Congressman Campbell says it’s time to panic over spending, debt

Congressman John Campbell (R-Irvine) wrote an op-ed that appeared in Sunday’s O.C. Register.  Campbell is getting worried about all the national debt that President Obama is piling on.  Here are a few excerpts from Campbell’s column:

President Barack Obama has unveiled his budget for fiscal year 2011. It is a monstrosity. It increases spending, it increases taxes, it increases debt, and it increases the deficit.

That’s bad enough, but that’s not the half of it. The spending, taxes, debt and deficit go out as far as the eye can see. The deficits average just short of $1 trillion per year over the 12-year period outlined in the budget, even with the administration’s overly optimistic economic assumptions. By comparison, the average annual deficit during the years (1994-2006) that Republicans controlled Congress was $104 billion. That deficit was too high then, but this deficit simply has no comparison.

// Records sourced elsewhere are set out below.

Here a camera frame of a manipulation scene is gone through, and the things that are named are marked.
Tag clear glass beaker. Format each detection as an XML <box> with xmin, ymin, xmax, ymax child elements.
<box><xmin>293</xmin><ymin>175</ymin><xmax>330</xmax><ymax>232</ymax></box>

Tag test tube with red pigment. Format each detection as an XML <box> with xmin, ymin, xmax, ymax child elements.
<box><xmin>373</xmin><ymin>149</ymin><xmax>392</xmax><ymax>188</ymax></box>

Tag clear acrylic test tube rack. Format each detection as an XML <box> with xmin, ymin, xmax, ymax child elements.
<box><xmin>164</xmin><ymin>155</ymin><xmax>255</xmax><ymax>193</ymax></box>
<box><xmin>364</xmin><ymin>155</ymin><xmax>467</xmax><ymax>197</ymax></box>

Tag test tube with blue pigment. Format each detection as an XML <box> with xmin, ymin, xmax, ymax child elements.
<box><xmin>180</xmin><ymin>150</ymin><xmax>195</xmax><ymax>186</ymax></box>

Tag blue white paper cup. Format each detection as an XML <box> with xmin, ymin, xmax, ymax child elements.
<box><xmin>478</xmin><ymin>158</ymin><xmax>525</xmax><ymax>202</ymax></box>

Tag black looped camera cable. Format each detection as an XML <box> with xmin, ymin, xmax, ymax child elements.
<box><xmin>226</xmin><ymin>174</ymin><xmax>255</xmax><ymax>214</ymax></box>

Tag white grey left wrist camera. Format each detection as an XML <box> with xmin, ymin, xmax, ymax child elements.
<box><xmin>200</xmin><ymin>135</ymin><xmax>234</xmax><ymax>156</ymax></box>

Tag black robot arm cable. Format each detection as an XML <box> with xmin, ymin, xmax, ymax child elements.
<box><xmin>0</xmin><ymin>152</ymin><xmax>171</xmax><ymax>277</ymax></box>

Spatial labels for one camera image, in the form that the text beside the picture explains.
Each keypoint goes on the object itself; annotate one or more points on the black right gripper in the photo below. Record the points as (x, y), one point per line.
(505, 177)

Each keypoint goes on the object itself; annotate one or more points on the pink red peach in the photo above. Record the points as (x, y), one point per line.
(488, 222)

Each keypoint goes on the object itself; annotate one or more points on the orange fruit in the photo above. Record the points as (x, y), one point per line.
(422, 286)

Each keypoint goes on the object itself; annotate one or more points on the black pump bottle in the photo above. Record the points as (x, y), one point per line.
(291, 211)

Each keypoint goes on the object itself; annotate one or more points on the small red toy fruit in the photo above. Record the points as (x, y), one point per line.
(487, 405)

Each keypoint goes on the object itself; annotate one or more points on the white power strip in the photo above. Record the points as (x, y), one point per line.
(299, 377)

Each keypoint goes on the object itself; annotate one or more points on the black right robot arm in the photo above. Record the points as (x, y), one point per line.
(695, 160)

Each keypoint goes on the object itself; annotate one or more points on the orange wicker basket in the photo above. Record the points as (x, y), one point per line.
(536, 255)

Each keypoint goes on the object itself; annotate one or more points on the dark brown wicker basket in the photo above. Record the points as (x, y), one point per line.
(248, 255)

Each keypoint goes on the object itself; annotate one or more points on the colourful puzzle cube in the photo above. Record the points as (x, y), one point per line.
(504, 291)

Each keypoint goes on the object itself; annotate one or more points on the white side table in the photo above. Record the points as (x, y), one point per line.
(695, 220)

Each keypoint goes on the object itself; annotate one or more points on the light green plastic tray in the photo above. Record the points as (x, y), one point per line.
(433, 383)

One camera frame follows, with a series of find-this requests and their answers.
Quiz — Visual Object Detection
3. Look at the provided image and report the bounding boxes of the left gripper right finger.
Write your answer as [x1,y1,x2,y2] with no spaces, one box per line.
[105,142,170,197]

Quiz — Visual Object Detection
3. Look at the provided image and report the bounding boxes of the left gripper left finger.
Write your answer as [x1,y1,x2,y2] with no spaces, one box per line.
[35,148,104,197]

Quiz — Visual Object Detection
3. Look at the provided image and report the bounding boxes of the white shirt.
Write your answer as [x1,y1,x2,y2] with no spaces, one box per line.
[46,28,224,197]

President Obama’s budget director, Peter Orszag, has called this level of debt and deficit “unsustainable.” That word is used a lot these days. The director of the nonpartisan Congressional Budget Office used that word in answer to my questioning last week to describe the trajectory of spending and deficits. Almost every economic think tank – from the liberal Brookings Institute to the conservative Heritage Foundation to the libertarian Cato Institute – has described the federal budget path as “unsustainable.” It isn’t often that all three of these organizations agree.